- **Data shown**:
● ● ● ● ●

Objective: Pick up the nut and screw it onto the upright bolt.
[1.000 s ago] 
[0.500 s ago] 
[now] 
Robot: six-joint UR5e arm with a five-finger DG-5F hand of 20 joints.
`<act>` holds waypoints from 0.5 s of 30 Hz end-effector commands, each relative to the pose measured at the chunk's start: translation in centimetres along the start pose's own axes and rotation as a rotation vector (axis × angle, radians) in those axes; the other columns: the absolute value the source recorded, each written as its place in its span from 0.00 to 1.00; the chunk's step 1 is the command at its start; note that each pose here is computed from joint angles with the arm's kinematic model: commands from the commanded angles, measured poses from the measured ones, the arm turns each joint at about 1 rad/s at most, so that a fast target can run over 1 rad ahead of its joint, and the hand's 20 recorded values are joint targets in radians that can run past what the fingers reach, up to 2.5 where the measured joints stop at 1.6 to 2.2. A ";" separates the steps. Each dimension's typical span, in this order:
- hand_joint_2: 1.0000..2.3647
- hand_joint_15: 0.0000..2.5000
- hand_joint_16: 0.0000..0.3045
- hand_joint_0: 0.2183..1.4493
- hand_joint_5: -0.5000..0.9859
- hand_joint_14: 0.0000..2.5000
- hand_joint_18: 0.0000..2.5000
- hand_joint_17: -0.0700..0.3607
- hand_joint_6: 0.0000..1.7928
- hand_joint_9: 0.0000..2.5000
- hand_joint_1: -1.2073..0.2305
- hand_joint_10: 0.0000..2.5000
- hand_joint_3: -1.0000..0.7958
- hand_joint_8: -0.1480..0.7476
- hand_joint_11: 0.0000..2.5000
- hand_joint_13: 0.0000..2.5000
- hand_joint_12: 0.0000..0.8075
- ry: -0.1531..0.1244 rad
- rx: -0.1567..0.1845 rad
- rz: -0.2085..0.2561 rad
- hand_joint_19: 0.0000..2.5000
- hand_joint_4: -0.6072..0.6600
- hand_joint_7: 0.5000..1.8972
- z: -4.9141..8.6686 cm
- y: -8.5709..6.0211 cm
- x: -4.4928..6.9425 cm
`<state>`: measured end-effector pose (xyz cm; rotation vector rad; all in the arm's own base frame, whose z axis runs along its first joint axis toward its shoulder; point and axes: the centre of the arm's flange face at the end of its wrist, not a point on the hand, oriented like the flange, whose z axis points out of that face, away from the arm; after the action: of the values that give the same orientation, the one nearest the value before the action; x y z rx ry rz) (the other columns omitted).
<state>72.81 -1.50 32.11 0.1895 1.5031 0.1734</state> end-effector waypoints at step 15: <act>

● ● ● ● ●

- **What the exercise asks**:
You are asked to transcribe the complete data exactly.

- **Response to the exercise**:
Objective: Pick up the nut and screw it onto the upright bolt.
[1.000 s ago] 
[0.500 s ago] 
[now] 
Robot: six-joint UR5e arm with a five-finger DG-5F hand of 20 joints.
`<act>` holds waypoints from 0.5 s of 30 Hz end-effector commands, each relative to the pose measured at the chunk's start: translation in centimetres along the start pose's own axes and rotation as a rotation vector (axis × angle, radians) in those axes; the other columns: the absolute value the source recorded, each written as its place in its span from 0.00 to 1.00; the chunk's step 1 is the command at its start; note that each pose here is computed from joint angles with the arm's kinematic model: commands from the commanded angles, measured poses from the measured ones, the arm turns each joint at about 1 rad/s at most, so that a fast target can run over 1 rad ahead of its joint, and the hand's 20 recorded values are joint targets in radians that can run past what the fingers reach, up to 2.5 where the measured joints stop at 1.6 to 2.2. A ";" separates the steps. Each dimension's typical span, in this order:
- hand_joint_2: 1.0000..2.3647
- hand_joint_15: 0.0000..2.5000
- hand_joint_16: 0.0000..0.3045
- hand_joint_0: 0.2183..1.4493
- hand_joint_5: -0.5000..0.9859
- hand_joint_14: 0.0000..2.5000
- hand_joint_18: 0.0000..2.5000
- hand_joint_17: -0.0700..0.3607
- hand_joint_6: 0.0000..1.7928
- hand_joint_9: 0.0000..2.5000
- hand_joint_1: -1.2073..0.2305
- hand_joint_10: 0.0000..2.5000
- hand_joint_3: -1.0000..0.7958
- hand_joint_8: -0.1480..0.7476
- hand_joint_11: 0.0000..2.5000
- hand_joint_13: 0.0000..2.5000
- hand_joint_12: 0.0000..0.8075
- ry: -0.1531..0.1244 rad
- rx: -0.1567..0.1845 rad
- rz: -0.2085..0.2561 rad
- hand_joint_19: 0.0000..2.5000
- hand_joint_4: -0.6072..0.6600
- hand_joint_7: 0.5000..1.8972
- z: -4.9141..8.6686 cm
- y: -8.5709..6.0211 cm
- x: -4.4928..6.9425 cm
`<state>`: measured end-effector pose (xyz cm; rotation vector rad; all in the arm's own base frame, whose z axis runs along its first joint axis toward its shoulder; point and axes: the centre of the arm's flange face at the end of its wrist, not a point on the hand, oriented like the flange, whose z axis points out of that face, away from the arm; after the action: of the values that give the same orientation, the one nearest the value before the action; x y z rx ry rz) (the other columns omitted).
<state>72.81 -1.50 32.11 0.1895 1.5031 0.1734</state> end-effector waypoints at step 15: <act>

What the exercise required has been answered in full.